■ **Directions for this task**
A line below contains "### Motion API", and a later one contains "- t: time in". Repeat both, with every line between them, exactly.

■ **Given information**
BEGIN

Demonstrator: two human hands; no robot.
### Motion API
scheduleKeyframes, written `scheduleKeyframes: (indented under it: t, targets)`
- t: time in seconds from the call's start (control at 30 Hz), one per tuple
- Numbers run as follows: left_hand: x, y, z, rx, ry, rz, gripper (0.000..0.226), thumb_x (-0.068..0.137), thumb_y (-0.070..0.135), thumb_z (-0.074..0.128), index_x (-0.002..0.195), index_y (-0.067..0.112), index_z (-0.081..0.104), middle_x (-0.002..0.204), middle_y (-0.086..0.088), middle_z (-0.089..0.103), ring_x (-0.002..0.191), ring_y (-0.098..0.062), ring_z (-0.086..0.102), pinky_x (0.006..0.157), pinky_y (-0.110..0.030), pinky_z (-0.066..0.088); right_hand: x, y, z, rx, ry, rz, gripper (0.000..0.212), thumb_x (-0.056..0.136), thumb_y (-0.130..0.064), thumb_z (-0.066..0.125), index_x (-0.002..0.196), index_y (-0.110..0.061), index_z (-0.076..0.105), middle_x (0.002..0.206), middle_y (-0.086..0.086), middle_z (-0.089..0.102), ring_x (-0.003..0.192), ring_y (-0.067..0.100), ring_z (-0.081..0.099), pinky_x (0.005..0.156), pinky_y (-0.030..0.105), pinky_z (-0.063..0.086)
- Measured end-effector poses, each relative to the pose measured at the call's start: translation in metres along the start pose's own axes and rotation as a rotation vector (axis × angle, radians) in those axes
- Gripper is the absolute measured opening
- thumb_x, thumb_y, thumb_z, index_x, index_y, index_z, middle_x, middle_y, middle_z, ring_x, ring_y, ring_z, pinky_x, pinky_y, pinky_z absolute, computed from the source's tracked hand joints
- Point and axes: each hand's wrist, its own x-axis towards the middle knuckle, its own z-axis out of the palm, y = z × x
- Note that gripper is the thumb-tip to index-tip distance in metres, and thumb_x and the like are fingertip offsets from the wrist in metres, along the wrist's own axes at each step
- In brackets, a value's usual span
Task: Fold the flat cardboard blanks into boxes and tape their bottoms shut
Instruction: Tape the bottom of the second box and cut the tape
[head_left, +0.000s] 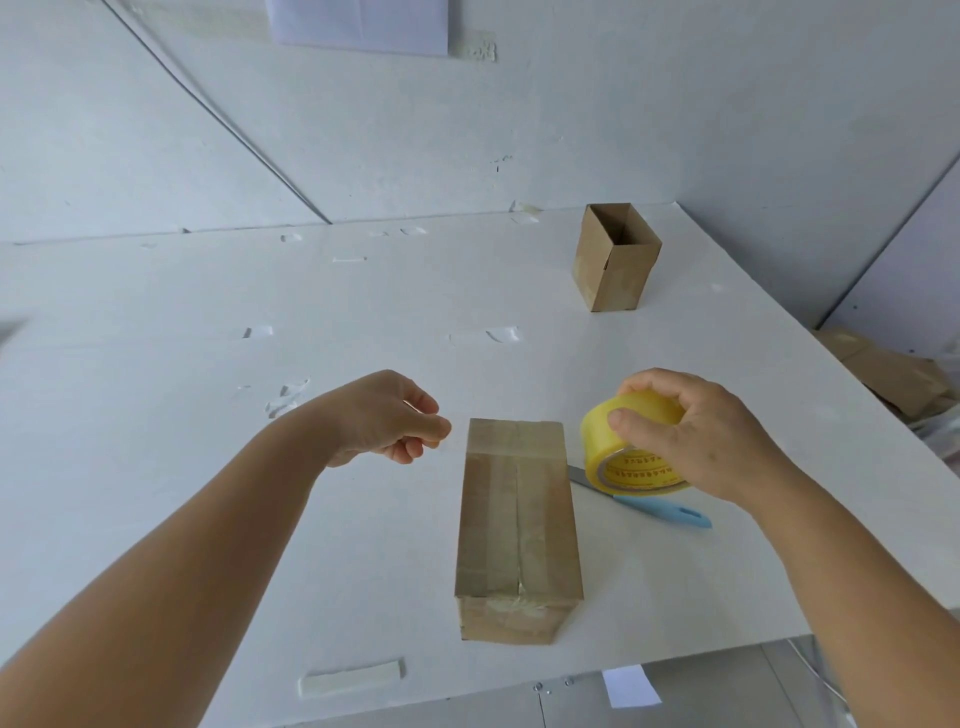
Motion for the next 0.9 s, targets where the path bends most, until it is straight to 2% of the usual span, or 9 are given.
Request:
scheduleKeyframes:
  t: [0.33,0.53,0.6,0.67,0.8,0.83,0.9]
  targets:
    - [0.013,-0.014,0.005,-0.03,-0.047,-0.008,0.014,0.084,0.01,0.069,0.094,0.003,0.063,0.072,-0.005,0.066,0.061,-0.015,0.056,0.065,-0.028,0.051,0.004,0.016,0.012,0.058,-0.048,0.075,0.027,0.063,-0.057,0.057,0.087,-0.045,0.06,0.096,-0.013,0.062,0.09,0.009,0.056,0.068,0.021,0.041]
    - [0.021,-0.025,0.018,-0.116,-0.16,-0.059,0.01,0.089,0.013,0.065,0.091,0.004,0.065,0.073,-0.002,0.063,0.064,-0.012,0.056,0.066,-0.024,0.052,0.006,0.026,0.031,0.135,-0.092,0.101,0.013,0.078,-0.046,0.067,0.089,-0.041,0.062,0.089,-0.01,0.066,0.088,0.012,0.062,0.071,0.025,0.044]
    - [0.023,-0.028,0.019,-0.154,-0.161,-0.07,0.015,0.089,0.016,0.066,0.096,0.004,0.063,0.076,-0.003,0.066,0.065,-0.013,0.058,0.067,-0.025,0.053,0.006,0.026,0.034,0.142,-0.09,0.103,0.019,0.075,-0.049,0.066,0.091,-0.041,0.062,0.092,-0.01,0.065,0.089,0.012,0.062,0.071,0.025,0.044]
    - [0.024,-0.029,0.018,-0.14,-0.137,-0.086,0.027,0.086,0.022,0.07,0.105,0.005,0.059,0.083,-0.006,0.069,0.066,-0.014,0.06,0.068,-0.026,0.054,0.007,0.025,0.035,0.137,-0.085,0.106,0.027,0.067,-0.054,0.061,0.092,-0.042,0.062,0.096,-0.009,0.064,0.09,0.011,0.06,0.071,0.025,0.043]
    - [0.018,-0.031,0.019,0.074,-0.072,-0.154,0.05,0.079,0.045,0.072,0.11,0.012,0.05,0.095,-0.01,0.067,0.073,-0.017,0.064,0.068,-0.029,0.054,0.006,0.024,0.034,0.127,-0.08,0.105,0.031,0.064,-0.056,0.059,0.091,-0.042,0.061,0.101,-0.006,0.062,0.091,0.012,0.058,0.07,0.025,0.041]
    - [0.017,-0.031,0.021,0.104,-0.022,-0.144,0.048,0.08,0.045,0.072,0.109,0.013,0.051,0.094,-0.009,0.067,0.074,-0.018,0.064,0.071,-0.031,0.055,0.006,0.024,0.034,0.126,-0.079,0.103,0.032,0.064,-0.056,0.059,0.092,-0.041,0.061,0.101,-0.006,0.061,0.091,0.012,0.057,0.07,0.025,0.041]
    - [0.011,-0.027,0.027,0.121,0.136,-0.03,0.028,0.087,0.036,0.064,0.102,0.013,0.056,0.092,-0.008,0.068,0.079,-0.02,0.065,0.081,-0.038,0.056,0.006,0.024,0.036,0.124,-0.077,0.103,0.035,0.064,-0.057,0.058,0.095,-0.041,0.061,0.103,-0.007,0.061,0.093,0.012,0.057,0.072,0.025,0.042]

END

■ **Solution to this task**
### Motion API
scheduleKeyframes, written `scheduleKeyframes: (indented under it: t, targets)`
- t: time in seconds from the call's start (control at 30 Hz), one per tuple

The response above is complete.